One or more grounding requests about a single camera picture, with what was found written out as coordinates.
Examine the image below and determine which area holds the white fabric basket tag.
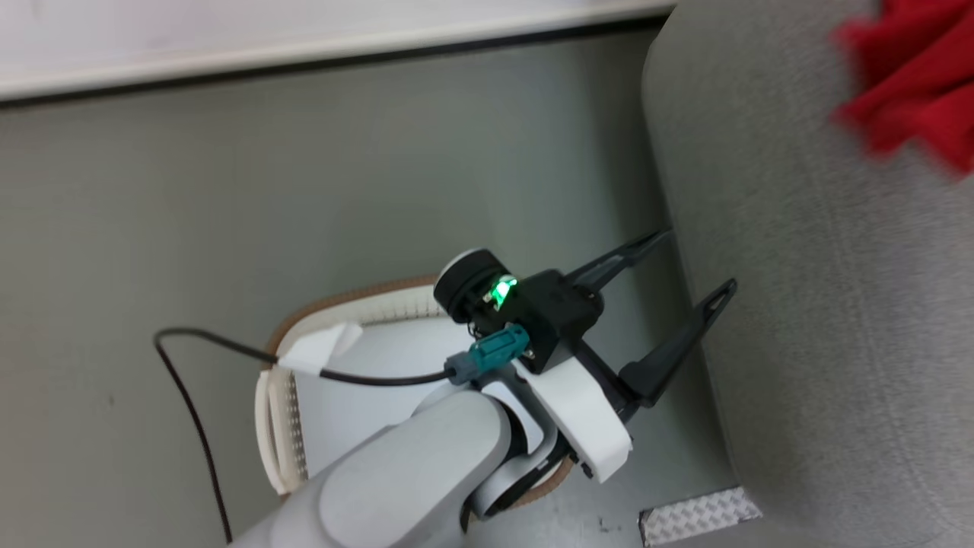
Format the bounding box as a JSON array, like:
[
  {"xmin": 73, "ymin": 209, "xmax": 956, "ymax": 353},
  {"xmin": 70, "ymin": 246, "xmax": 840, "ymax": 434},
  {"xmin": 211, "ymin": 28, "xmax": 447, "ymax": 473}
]
[{"xmin": 277, "ymin": 323, "xmax": 364, "ymax": 378}]

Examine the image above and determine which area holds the teal cable connector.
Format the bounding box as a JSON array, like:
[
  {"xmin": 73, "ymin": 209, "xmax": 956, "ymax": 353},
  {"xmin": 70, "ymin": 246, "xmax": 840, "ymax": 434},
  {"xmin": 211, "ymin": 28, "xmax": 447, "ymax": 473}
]
[{"xmin": 445, "ymin": 323, "xmax": 531, "ymax": 384}]

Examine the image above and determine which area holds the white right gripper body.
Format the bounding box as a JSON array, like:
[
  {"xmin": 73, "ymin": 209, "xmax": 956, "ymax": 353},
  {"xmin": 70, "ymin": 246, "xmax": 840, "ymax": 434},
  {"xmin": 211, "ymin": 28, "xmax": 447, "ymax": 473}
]
[{"xmin": 525, "ymin": 342, "xmax": 645, "ymax": 485}]

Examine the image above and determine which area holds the woven white laundry basket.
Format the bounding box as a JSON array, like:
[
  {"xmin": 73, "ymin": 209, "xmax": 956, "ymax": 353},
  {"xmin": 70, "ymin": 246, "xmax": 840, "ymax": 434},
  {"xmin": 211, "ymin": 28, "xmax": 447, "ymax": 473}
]
[{"xmin": 255, "ymin": 274, "xmax": 575, "ymax": 512}]

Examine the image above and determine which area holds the thin black cable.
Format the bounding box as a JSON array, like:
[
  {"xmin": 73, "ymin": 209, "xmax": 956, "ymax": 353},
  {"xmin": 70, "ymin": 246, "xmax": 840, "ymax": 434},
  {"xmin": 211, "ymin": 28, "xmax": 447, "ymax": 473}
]
[{"xmin": 154, "ymin": 327, "xmax": 457, "ymax": 545}]

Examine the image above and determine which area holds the red white sports jersey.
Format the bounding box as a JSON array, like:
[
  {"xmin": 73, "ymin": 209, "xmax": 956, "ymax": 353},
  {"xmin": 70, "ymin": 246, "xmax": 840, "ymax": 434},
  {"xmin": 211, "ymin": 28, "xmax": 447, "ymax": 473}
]
[{"xmin": 829, "ymin": 0, "xmax": 974, "ymax": 180}]

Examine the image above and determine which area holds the white and dark baseboard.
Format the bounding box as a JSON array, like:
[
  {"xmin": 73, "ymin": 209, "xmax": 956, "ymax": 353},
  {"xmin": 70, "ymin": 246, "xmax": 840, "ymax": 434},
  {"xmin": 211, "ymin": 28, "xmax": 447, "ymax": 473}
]
[{"xmin": 0, "ymin": 4, "xmax": 678, "ymax": 107}]

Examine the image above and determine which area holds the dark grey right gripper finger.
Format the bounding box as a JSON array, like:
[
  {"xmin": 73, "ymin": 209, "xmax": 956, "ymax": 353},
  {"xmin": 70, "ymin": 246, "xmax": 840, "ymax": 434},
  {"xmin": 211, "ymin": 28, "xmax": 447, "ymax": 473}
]
[
  {"xmin": 619, "ymin": 279, "xmax": 738, "ymax": 406},
  {"xmin": 563, "ymin": 229, "xmax": 673, "ymax": 292}
]

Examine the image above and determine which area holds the metal diamond plate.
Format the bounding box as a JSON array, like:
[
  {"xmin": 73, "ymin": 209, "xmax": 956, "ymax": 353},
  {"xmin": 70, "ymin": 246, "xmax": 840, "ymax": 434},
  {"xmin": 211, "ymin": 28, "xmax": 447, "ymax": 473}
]
[{"xmin": 638, "ymin": 487, "xmax": 763, "ymax": 547}]

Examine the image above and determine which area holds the grey fabric sofa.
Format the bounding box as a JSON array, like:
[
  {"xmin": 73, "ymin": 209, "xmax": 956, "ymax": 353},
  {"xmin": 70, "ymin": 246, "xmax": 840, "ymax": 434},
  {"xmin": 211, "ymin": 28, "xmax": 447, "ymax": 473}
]
[{"xmin": 641, "ymin": 0, "xmax": 974, "ymax": 548}]

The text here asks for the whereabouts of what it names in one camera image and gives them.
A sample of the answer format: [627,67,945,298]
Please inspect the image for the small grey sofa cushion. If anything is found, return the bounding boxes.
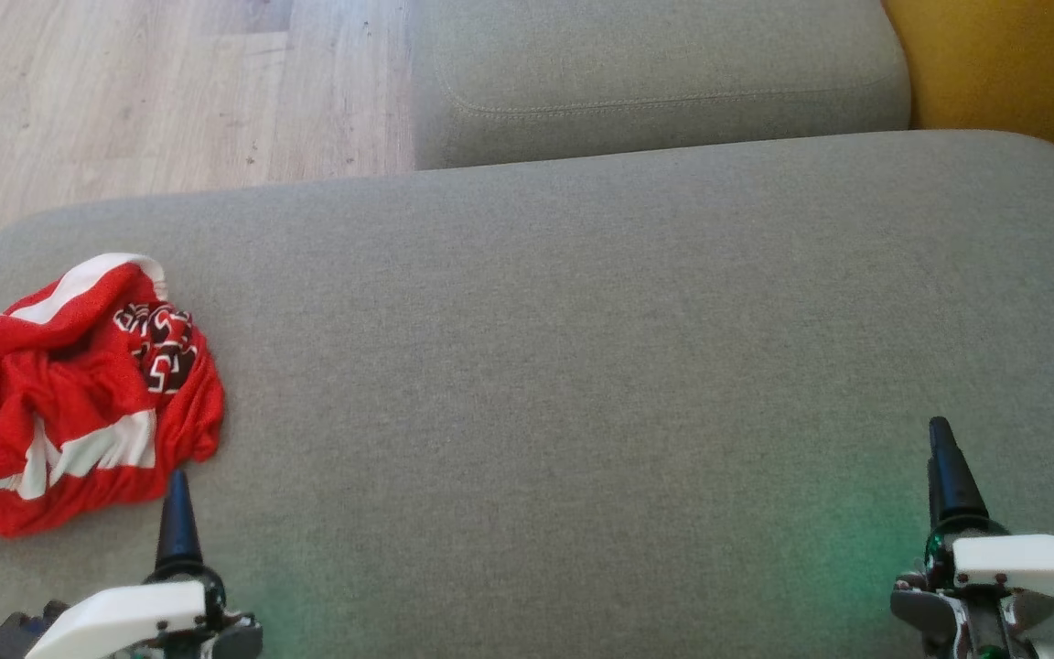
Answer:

===

### PROBLEM TO SOLVE
Please output all of the entries above exactly, but without any picture.

### REPLY TO THE TASK
One or more grounding requests about a single camera picture, with what was found written out as coordinates.
Examine the image below and determine which area holds the white fabric basket tag.
Format the bounding box as a JSON array, like:
[
  {"xmin": 73, "ymin": 209, "xmax": 956, "ymax": 353},
  {"xmin": 70, "ymin": 246, "xmax": 840, "ymax": 434},
  {"xmin": 211, "ymin": 28, "xmax": 447, "ymax": 473}
]
[{"xmin": 277, "ymin": 323, "xmax": 364, "ymax": 378}]

Examine the image above and determine which area holds the teal cable connector.
Format the bounding box as a JSON array, like:
[
  {"xmin": 73, "ymin": 209, "xmax": 956, "ymax": 353},
  {"xmin": 70, "ymin": 246, "xmax": 840, "ymax": 434},
  {"xmin": 211, "ymin": 28, "xmax": 447, "ymax": 473}
]
[{"xmin": 445, "ymin": 323, "xmax": 531, "ymax": 384}]

Examine the image above and determine which area holds the white right gripper body.
Format the bounding box as a JSON array, like:
[
  {"xmin": 73, "ymin": 209, "xmax": 956, "ymax": 353},
  {"xmin": 70, "ymin": 246, "xmax": 840, "ymax": 434},
  {"xmin": 211, "ymin": 28, "xmax": 447, "ymax": 473}
]
[{"xmin": 525, "ymin": 342, "xmax": 645, "ymax": 485}]

Examine the image above and determine which area holds the woven white laundry basket.
Format the bounding box as a JSON array, like:
[
  {"xmin": 73, "ymin": 209, "xmax": 956, "ymax": 353},
  {"xmin": 70, "ymin": 246, "xmax": 840, "ymax": 434},
  {"xmin": 211, "ymin": 28, "xmax": 447, "ymax": 473}
]
[{"xmin": 255, "ymin": 274, "xmax": 575, "ymax": 512}]

Examine the image above and determine which area holds the thin black cable.
Format the bounding box as a JSON array, like:
[
  {"xmin": 73, "ymin": 209, "xmax": 956, "ymax": 353},
  {"xmin": 70, "ymin": 246, "xmax": 840, "ymax": 434},
  {"xmin": 211, "ymin": 28, "xmax": 447, "ymax": 473}
]
[{"xmin": 154, "ymin": 327, "xmax": 457, "ymax": 545}]

Examine the image above and determine which area holds the red white sports jersey.
Format the bounding box as a JSON array, like:
[
  {"xmin": 73, "ymin": 209, "xmax": 956, "ymax": 353},
  {"xmin": 70, "ymin": 246, "xmax": 840, "ymax": 434},
  {"xmin": 211, "ymin": 28, "xmax": 447, "ymax": 473}
]
[{"xmin": 829, "ymin": 0, "xmax": 974, "ymax": 180}]

Examine the image above and determine which area holds the white and dark baseboard.
Format the bounding box as a JSON array, like:
[
  {"xmin": 73, "ymin": 209, "xmax": 956, "ymax": 353},
  {"xmin": 70, "ymin": 246, "xmax": 840, "ymax": 434},
  {"xmin": 211, "ymin": 28, "xmax": 447, "ymax": 473}
]
[{"xmin": 0, "ymin": 4, "xmax": 678, "ymax": 107}]

Examine the image above and determine which area holds the dark grey right gripper finger.
Format the bounding box as a JSON array, like:
[
  {"xmin": 73, "ymin": 209, "xmax": 956, "ymax": 353},
  {"xmin": 70, "ymin": 246, "xmax": 840, "ymax": 434},
  {"xmin": 211, "ymin": 28, "xmax": 447, "ymax": 473}
]
[
  {"xmin": 619, "ymin": 279, "xmax": 738, "ymax": 406},
  {"xmin": 563, "ymin": 229, "xmax": 673, "ymax": 292}
]

Examine the image above and determine which area holds the metal diamond plate.
Format the bounding box as a JSON array, like:
[
  {"xmin": 73, "ymin": 209, "xmax": 956, "ymax": 353},
  {"xmin": 70, "ymin": 246, "xmax": 840, "ymax": 434},
  {"xmin": 211, "ymin": 28, "xmax": 447, "ymax": 473}
]
[{"xmin": 638, "ymin": 487, "xmax": 763, "ymax": 547}]

Examine the image above and determine which area holds the grey fabric sofa.
Format the bounding box as a JSON array, like:
[
  {"xmin": 73, "ymin": 209, "xmax": 956, "ymax": 353},
  {"xmin": 70, "ymin": 246, "xmax": 840, "ymax": 434},
  {"xmin": 211, "ymin": 28, "xmax": 447, "ymax": 473}
]
[{"xmin": 641, "ymin": 0, "xmax": 974, "ymax": 548}]

The text here asks for the whereabouts of what it names in one camera image and gives them.
A sample of the answer format: [627,67,945,298]
Please inspect the image for the small grey sofa cushion. If anything is found, return the bounding boxes.
Answer:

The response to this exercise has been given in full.